WEST VALLEY CITY -- Randy Penegar isn't afraid to admit that he shot and killed two dogs in his Chesterfield neighborhood in West Valley City Monday.
"I did it. It isn't the first time, and it probably won't be the last," he said. "This has been an ongoing thing since I was a kid out here -- dogs running around. I'm fed up with it, and I'm not going to keep feeding (the dogs) my chickens."Penegar's chickens -- a good portion of which are gamecocks raised for fighting -- number more than 200. He keeps the brood in a fenced pen inside the yard surrounding his home at 2568 S. Fargo Street (1410 West). The hens are penned together, and the roosters are in individual cages, he said.
It's an expensive hobby, he said. Three of the animals are worth about $1,500.
That cost is one reason Penegar, a retired diesel mechanic, didn't hesitate to fetch his .410-gauge shotgun Monday. The two dogs -- a Labrador mixed breed named Pepper and a purebred English springer named Stacia -- had dug their way into his yard and had killed at least three chickens when he fired the deadly shots, Penegar said.

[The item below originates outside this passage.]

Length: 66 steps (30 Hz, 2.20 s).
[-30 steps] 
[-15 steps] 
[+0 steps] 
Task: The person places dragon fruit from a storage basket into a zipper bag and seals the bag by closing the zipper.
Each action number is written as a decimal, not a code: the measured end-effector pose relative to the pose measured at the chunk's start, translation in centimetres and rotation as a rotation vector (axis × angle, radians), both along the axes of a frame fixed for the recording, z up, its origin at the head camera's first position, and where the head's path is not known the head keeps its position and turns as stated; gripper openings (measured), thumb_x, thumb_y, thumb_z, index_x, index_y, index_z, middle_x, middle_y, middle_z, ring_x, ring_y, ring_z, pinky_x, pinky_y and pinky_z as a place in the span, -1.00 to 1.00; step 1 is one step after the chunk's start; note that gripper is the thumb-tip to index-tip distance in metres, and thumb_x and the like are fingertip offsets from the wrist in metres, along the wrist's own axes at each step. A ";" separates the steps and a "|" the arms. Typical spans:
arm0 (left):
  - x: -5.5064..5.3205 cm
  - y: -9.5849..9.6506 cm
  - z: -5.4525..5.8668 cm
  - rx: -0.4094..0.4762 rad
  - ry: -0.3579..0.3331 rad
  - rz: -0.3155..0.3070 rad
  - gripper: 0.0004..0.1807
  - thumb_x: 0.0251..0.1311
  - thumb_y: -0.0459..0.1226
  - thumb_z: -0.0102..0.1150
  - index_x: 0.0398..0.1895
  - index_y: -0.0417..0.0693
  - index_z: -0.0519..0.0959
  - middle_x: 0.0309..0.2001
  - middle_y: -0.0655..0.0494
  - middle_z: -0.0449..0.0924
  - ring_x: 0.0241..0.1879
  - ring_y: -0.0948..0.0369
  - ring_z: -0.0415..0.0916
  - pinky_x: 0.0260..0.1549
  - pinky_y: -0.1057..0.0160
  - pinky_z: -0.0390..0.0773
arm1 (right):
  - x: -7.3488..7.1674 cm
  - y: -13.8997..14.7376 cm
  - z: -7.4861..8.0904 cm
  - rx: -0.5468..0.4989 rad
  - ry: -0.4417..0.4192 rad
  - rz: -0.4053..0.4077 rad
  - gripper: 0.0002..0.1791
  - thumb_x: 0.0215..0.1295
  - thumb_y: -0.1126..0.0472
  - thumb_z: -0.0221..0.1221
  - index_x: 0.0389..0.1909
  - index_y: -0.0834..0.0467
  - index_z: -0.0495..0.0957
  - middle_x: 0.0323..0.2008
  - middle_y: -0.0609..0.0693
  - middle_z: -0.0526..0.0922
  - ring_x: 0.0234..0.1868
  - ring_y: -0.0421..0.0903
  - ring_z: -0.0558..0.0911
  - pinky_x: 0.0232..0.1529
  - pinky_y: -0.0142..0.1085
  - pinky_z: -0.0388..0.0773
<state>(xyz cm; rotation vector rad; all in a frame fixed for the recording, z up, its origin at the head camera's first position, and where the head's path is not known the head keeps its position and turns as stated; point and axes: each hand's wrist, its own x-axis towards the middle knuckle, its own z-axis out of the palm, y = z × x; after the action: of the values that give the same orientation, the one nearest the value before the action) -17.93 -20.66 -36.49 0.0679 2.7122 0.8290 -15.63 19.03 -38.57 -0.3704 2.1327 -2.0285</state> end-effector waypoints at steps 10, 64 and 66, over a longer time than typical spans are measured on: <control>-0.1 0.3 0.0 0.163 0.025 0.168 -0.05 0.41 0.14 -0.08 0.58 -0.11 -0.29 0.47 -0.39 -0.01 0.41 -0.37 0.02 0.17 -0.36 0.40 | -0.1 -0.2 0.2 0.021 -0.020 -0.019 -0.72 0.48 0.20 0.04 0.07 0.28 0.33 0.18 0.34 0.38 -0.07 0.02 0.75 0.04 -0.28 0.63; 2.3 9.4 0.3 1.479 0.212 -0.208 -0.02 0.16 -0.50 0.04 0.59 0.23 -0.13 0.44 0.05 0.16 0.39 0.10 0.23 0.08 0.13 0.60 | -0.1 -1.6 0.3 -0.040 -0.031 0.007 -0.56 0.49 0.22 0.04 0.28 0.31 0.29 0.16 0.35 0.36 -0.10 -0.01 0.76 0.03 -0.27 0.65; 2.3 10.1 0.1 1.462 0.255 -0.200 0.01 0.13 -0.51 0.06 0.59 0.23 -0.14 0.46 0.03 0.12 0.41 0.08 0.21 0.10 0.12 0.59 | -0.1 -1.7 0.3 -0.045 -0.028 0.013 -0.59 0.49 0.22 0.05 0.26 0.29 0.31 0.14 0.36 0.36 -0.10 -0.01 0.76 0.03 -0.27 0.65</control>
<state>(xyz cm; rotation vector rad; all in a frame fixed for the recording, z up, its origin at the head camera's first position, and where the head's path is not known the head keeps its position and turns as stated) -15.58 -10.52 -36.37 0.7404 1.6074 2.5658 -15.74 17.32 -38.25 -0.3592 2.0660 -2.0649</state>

He was cited by police for illegally discharging a firearm in a neighborhood, a class B misdemeanor. Animal cruelty charges are pending, West Valley Police Lt. Charles Illsley said.
But Melissa Staley, who raised Stacia from a puppy, said her dog isn't a chicken-killer. The agricultural zoned Chesterfield neighborhood is one of West Valley's few neighborhoods with a rural nature, where many residents keep livestock. Staley's next-door neighbor also raises chickens, and in six years Stacia has never attacked them, Staley said.
"My dog is not a chicken dog," she said. "She's scared of guns, and she's not a bird dog. She's never hurt anybody or anything. I would believe him if he had some proof, but I never did see any dead chickens."
A West Valley Animal Control report of the incident said no dead chickens were found on Penegar's property Monday.
Penegar, however, says he has pictures of the dead animals -- three chickens were killed and a fourth was so badly injured he had to kill it, Penegar said.
Staley admits that she hasn't always kept her dog confined to the family yard, 2550 S. Derby St. (1400 West). On Monday, she said, the dog was left to roam, while Staley went to her job.
Dogs roaming the neighborhood is a chronic problem, according to Penegar. Over the 20 years he's had his hobby, he's lost a number of chickens and filed multiple complaints with the city about his dog woes.
Shooting the dogs seemed like a better solution than calling West Valley's Animal Control, which, he said, doesn't do its job.
"I've complained over and over, and they never do anything," he said, "They keep raising the taxes, and we're paying for them to do nothing."
West Valley Animal Control officials take exception to Penegar's position and say that Chesterfield isn't different from any other West Valley neighborhoods.
"We will come out, but how soon we get there might depend on what's going on," said Layne Morris of the city's zoning enforcement and animal control department. "We have a priority system for responding. Dog bites, dog attacks on people, loose livestock . . . those kinds of things come first. If none of that is going on, it might be a matter of time before we get out there."
And once they do arrive, there might not be anything an Animal Control officer can do, Morris said. In a majority of cases, by the time an officer arrives, the offending animal has left the area, or if the dog is there, it may not be licensed with the city.
"We license about 3,000 dogs annually, but statistically, if we are like other cities our size, we estimate West Valley has something like 75,000 dogs," he said. "We just don't have the manpower."
In fact, the city currently has only one Animal Control officer on duty. A second staffer is out on disability, Morris said. Staff responds to about 4,000 calls annually, but not all of those result in citations, he said.
Dog owners who are cited pay a minimum fine of $25 with increasing fines if the dog has to be impounded by officers.
Still, that doesn't justify vigilante animal control acts like shooting the neighborhood dog, Morris said, noting that the department does have complaints on file from Penegar.
"I understand the frustration, but there are other options," he said.
Staley agrees. She said she "knows of" Penegar but has never spoken to him and has never been told of a previous problem with her dog getting into his yard.
"He doesn't have any right to just go and shoot my dog," she said. "She was part of our family. I want him punished, but I don't think a fine would be sufficient. Not when he just automatically went and got his shotgun."
Penegar feels bad about the incident, he said, although he states clearly that in aiming the gun his intention was to shoot to kill.
"When people have dogs, they usually have kids, and the kids get attached to the dogs, just like I would," Penegar said. "But I'm not going to just keep feeding my chickens to the dogs. And I'm not going to get bit trying to stop them either."
And he is adamant that he was justified in his actions.
"They do have leash laws. And they do have a law that says a man has a right to protect his livestock," he said. "(The dogs) weren't doing it for food. They do it for fun. They were inside my fence and inside the fenced chicken pen, tearing up my animals. It's not like I was running up and down the street shooting dogs."